The obvious first observation on all this is just how much more convivial and devoted to plain human truth Orwell was in 1946 than the Fitness and Wellbeing Editor (rightly enough, no doubt) feels able to indulge in 2025.
I do agree that Emilie Lavinia’s piece is closer to the real world for most of her readers today.
(And even Orwell’s case for “outright drunkenness” is qualified by “provided it is infrequent — twice a year, say.” Which could barely get some contemporary seasonal celebrants beyond the coming first week of December 2025.)
Yet I think as well that our present cultural universe could stand to remember and even revive some of the seasonal values George Orwell celebrated more than three quarters of a century ago.
And in this spirit I conclude with a final relevant Tribune quotation from December 20, 1946 :
“Offhand I can’t remember a single poem in praise of water, i.e. water regarded as a drink. It is hard to imagine what one could say about it. It quenches thirst: that is the end of the story.”
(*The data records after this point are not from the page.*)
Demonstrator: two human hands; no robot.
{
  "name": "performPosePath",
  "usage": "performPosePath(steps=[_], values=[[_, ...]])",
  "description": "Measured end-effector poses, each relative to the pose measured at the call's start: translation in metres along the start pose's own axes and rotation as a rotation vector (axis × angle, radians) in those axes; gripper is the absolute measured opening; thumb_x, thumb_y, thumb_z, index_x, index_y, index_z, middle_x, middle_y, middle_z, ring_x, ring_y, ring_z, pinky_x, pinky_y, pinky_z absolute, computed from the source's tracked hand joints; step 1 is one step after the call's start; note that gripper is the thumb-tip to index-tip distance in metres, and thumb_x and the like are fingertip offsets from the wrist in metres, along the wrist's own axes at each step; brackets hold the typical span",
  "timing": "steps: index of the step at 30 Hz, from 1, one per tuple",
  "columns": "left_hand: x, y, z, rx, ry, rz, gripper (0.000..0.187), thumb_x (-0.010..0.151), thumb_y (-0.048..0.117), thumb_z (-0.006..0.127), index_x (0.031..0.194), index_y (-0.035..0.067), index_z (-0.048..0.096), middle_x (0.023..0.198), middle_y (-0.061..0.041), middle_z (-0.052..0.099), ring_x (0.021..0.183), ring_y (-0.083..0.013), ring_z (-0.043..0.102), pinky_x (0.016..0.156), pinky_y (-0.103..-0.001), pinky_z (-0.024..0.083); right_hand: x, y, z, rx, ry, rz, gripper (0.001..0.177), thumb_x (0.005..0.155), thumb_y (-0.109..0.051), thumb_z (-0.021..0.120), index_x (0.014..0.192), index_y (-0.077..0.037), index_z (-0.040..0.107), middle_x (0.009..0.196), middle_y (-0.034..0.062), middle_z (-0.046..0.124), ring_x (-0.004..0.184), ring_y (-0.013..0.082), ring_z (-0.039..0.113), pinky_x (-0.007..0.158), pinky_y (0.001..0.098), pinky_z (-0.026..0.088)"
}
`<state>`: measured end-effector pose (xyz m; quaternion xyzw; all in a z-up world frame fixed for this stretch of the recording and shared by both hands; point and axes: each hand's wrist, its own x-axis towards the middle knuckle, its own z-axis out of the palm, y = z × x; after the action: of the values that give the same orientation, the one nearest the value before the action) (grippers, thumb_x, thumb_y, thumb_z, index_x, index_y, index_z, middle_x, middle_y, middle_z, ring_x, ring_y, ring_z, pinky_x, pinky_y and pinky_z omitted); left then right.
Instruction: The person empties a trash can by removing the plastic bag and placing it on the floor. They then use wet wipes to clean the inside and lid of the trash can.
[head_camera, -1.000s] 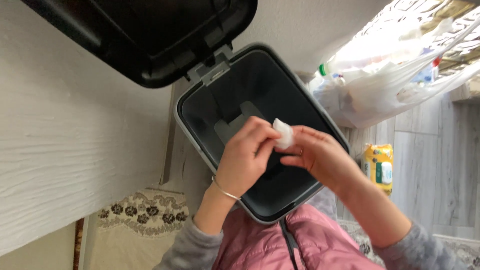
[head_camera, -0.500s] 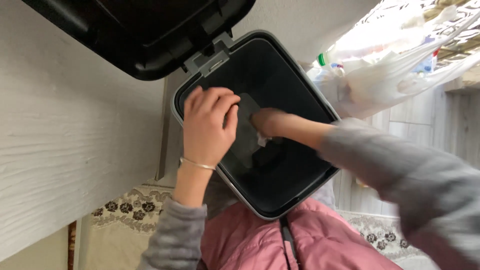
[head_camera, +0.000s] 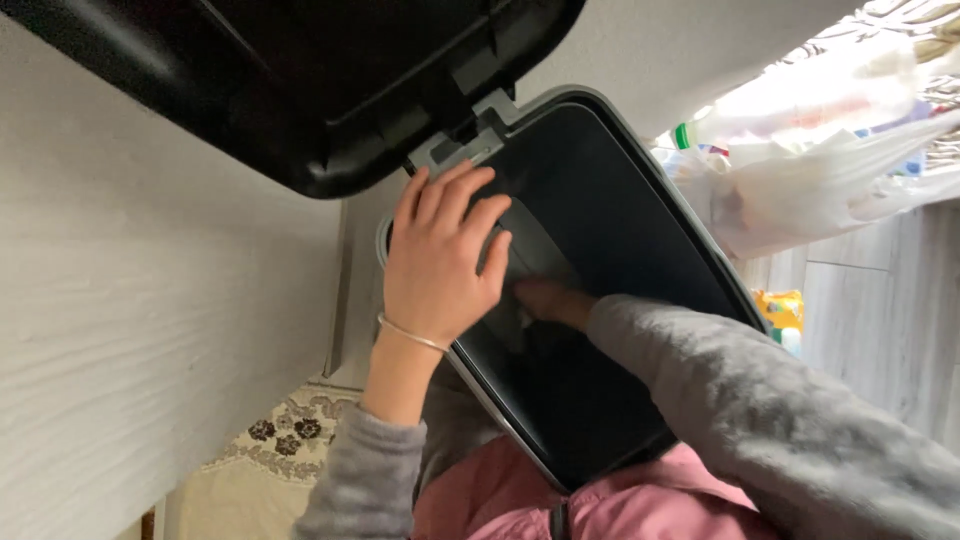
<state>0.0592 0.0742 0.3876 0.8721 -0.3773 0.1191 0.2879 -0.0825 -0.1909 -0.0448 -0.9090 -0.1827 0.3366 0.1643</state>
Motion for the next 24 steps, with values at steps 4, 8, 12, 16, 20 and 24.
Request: performPosePath(steps=[4,8,12,16,20,24], values=[[-0.008,-0.007,0.008,-0.016,0.010,-0.018,0.028,0.089,0.021,0.071,0.114,0.010,0.070,0.130,-0.011,0.063,0.128,-0.0329,0.058,0.115,-0.056,0.037,0.038,-0.040,-0.024,-0.008,0.006,-0.029,0.034,0.084,-0.033,0.077,0.106,-0.007,0.077,0.107,0.0150,0.076,0.107,0.0348,0.071,0.087,0.0437,0.061],[-0.005,-0.012,0.011,-0.061,0.018,-0.057,0.024,0.089,0.019,0.069,0.111,0.010,0.072,0.125,-0.011,0.065,0.125,-0.0329,0.060,0.114,-0.057,0.039,0.046,-0.043,-0.066,-0.041,0.025,-0.052,0.033,0.085,-0.033,0.076,0.106,-0.007,0.077,0.107,0.0145,0.076,0.107,0.0341,0.071,0.087,0.0435,0.061],[-0.003,-0.012,0.011,-0.068,0.016,-0.069,0.024,0.090,0.020,0.068,0.111,0.010,0.073,0.124,-0.011,0.066,0.125,-0.0329,0.061,0.114,-0.058,0.038,0.040,-0.040,-0.071,-0.057,0.022,-0.062,0.032,0.086,-0.033,0.075,0.106,-0.007,0.077,0.106,0.0139,0.075,0.106,0.0335,0.071,0.088,0.0433,0.061],[-0.002,-0.007,0.012,-0.048,0.009,-0.056,0.023,0.088,0.020,0.070,0.109,0.010,0.074,0.122,-0.012,0.067,0.124,-0.0338,0.061,0.114,-0.059,0.038,0.040,-0.031,-0.059,-0.063,0.014,-0.068,0.031,0.087,-0.032,0.073,0.106,-0.007,0.077,0.106,0.0134,0.075,0.106,0.0328,0.070,0.088,0.0431,0.060],[0.001,-0.003,0.014,-0.013,0.004,-0.045,0.024,0.086,0.021,0.071,0.108,0.010,0.074,0.121,-0.012,0.067,0.123,-0.0341,0.061,0.115,-0.061,0.036,0.040,-0.024,-0.050,-0.070,0.020,-0.077,0.030,0.088,-0.032,0.072,0.106,-0.008,0.077,0.106,0.0129,0.075,0.106,0.0322,0.070,0.089,0.0429,0.060],[0.003,-0.004,0.013,-0.017,-0.003,-0.056,0.025,0.087,0.021,0.070,0.109,0.010,0.074,0.123,-0.013,0.067,0.123,-0.0339,0.062,0.115,-0.061,0.035,0.023,-0.017,-0.055,-0.092,0.026,-0.091,0.030,0.089,-0.032,0.071,0.106,-0.008,0.076,0.106,0.0123,0.074,0.105,0.0316,0.070,0.089,0.0427,0.059]])
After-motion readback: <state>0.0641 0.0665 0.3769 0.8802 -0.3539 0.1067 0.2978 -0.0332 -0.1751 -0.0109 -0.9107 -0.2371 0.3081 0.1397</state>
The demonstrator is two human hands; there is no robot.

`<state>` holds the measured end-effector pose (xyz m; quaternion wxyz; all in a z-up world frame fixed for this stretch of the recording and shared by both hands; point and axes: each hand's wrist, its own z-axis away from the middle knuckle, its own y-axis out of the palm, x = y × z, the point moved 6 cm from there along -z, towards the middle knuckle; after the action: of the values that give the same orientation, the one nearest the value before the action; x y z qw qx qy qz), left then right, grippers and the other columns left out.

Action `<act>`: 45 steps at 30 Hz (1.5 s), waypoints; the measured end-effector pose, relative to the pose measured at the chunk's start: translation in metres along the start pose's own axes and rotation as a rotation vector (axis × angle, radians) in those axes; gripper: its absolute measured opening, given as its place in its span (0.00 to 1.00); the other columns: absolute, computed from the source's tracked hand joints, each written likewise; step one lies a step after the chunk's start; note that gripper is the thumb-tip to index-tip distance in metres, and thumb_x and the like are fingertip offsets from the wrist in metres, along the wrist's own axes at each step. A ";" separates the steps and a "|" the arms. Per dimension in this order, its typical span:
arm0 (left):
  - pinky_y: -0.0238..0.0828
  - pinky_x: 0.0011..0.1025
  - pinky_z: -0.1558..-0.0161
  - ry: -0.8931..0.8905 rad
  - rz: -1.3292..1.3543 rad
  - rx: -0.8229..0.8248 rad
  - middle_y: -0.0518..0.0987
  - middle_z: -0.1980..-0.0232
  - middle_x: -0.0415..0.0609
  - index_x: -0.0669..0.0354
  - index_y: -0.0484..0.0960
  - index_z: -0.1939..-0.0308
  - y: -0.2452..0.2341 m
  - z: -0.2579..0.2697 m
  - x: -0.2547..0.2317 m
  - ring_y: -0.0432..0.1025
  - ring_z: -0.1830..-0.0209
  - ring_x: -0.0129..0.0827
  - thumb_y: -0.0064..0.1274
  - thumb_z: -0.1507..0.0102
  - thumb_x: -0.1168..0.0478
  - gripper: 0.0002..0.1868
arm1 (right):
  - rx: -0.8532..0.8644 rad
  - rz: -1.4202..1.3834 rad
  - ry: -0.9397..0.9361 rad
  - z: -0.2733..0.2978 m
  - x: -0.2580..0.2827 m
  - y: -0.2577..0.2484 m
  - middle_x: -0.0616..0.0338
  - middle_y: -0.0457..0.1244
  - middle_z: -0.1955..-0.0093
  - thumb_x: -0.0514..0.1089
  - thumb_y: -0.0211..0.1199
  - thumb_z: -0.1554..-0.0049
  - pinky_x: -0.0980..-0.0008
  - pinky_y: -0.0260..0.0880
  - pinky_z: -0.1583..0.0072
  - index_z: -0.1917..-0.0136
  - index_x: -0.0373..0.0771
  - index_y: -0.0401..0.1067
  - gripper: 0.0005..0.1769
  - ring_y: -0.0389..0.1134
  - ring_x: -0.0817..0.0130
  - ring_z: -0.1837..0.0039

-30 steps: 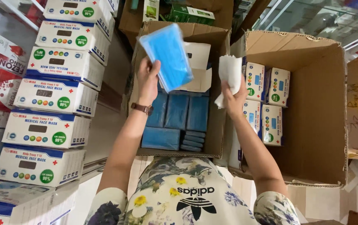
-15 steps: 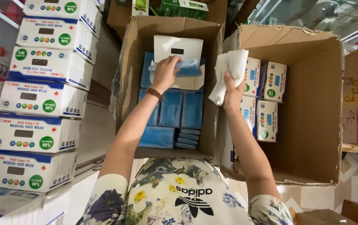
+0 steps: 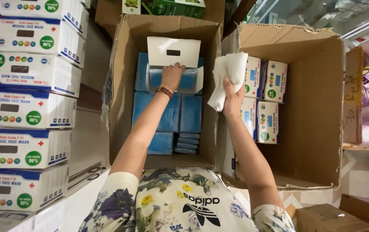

Orwell goes on : “As for poems in praise of wine, on the other hand, even the surviving ones would fill a shelf of books … Whisky, brandy and other distilled liquors have been less eloquently praised, partly because they came later in time. But beer has had quite a good press, starting well back in the Middle Ages.”
Whatever drinks you may prefer over the next 30 days (including water), it is probably not too early in our current public state of mind to say Happy Holiday Shopping 2025 !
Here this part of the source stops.